## What is required:
Set down exactly, from the records below, the line with "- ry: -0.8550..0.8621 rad" through the line with "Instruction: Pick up", and nothing else.

BEGIN Data under study

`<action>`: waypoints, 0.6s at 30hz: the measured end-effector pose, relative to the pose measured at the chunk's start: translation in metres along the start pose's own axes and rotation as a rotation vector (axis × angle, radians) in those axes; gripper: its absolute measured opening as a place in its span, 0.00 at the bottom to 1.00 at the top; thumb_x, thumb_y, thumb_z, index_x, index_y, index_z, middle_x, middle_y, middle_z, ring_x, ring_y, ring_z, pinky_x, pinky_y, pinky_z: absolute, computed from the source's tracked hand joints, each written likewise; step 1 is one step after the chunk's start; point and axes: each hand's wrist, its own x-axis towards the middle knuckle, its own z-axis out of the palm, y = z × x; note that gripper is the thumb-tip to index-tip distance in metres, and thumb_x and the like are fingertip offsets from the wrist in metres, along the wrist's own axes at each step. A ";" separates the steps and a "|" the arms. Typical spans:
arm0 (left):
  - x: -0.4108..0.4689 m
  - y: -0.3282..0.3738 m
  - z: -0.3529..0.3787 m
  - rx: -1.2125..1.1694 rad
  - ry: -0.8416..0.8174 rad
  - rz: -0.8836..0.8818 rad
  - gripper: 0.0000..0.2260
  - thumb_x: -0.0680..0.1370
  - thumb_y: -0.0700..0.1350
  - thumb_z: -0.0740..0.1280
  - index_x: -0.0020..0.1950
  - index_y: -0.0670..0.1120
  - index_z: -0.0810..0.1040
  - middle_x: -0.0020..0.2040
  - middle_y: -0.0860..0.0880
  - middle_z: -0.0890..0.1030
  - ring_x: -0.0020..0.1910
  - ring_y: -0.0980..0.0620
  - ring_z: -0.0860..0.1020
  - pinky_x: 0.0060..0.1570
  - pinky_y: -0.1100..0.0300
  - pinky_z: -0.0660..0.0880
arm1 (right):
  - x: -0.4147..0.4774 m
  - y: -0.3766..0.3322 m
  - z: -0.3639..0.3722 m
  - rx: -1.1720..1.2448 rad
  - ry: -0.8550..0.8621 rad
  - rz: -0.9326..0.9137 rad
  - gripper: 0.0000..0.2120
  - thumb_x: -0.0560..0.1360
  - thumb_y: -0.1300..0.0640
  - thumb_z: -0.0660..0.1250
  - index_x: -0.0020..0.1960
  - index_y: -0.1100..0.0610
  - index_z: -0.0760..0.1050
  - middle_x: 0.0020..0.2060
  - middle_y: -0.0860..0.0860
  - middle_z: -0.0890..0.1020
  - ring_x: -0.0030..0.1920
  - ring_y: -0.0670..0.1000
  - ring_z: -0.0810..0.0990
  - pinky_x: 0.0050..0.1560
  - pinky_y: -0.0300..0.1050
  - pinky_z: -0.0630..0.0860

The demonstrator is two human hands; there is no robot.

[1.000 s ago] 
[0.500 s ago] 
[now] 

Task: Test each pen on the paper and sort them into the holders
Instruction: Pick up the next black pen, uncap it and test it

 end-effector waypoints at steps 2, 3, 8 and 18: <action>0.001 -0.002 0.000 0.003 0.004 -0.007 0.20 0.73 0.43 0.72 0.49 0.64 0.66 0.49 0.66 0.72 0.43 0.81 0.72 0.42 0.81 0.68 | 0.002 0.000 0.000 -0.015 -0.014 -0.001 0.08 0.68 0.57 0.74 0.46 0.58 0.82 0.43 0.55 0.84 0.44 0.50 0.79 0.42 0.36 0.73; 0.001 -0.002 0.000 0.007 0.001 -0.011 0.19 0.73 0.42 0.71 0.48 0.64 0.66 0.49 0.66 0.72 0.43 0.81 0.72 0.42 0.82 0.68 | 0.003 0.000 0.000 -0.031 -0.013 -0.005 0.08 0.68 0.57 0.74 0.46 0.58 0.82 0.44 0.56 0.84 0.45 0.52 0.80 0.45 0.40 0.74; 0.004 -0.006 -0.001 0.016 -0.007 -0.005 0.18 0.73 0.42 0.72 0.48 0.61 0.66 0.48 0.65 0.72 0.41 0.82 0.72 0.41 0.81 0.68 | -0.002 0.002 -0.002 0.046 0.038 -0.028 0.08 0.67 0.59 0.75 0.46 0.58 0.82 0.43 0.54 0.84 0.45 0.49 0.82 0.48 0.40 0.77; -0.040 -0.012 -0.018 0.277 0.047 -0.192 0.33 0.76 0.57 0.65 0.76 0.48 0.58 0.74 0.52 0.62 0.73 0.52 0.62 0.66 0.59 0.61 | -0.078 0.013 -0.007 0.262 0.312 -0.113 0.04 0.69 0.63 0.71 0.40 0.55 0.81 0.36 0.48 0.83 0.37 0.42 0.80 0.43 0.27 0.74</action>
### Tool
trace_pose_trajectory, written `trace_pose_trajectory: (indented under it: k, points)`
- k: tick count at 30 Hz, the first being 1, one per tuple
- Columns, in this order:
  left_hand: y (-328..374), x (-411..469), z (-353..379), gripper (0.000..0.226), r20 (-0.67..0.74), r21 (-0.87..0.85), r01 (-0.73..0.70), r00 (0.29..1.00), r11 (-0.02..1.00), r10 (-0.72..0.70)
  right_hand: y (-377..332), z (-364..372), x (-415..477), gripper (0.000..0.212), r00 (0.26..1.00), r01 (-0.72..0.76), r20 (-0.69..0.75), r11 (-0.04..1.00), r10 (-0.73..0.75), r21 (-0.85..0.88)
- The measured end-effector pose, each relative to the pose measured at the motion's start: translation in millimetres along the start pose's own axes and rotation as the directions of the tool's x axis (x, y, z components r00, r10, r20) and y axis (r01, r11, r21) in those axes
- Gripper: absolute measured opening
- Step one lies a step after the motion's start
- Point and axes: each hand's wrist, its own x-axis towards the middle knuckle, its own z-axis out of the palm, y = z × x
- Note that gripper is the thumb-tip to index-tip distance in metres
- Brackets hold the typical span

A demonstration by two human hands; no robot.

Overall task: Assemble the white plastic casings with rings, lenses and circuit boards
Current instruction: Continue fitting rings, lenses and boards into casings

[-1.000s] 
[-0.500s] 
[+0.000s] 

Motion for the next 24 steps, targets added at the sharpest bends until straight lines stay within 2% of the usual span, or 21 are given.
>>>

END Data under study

## Output:
  - ry: -0.8550..0.8621 rad
  - rz: -0.9326..0.9137 rad
  - gripper: 0.0000..0.2120
  - thumb_x: -0.0560..0.1360
  - thumb_y: -0.1300..0.0640
  - thumb_z: -0.0660..0.1250
  - index_x: -0.0020..0.1960
  - index_y: -0.1100..0.0610
  - index_z: -0.0760..0.1050
  - middle_x: 0.0020..0.2060
  - middle_y: -0.0860..0.0860
  - middle_z: -0.0890..0.1020
  - ring_x: -0.0030..0.1920
  - ring_y: -0.0670..0.1000
  - ring_z: -0.0810..0.0990
  - pinky_x: 0.0050..0.1560
  - pinky_y: -0.0300..0.1050
  - pinky_z: -0.0630..0.0860

The demonstrator is two human hands; there is no robot.

[1.000 s ago] 
[0.500 s ago] 
[now] 

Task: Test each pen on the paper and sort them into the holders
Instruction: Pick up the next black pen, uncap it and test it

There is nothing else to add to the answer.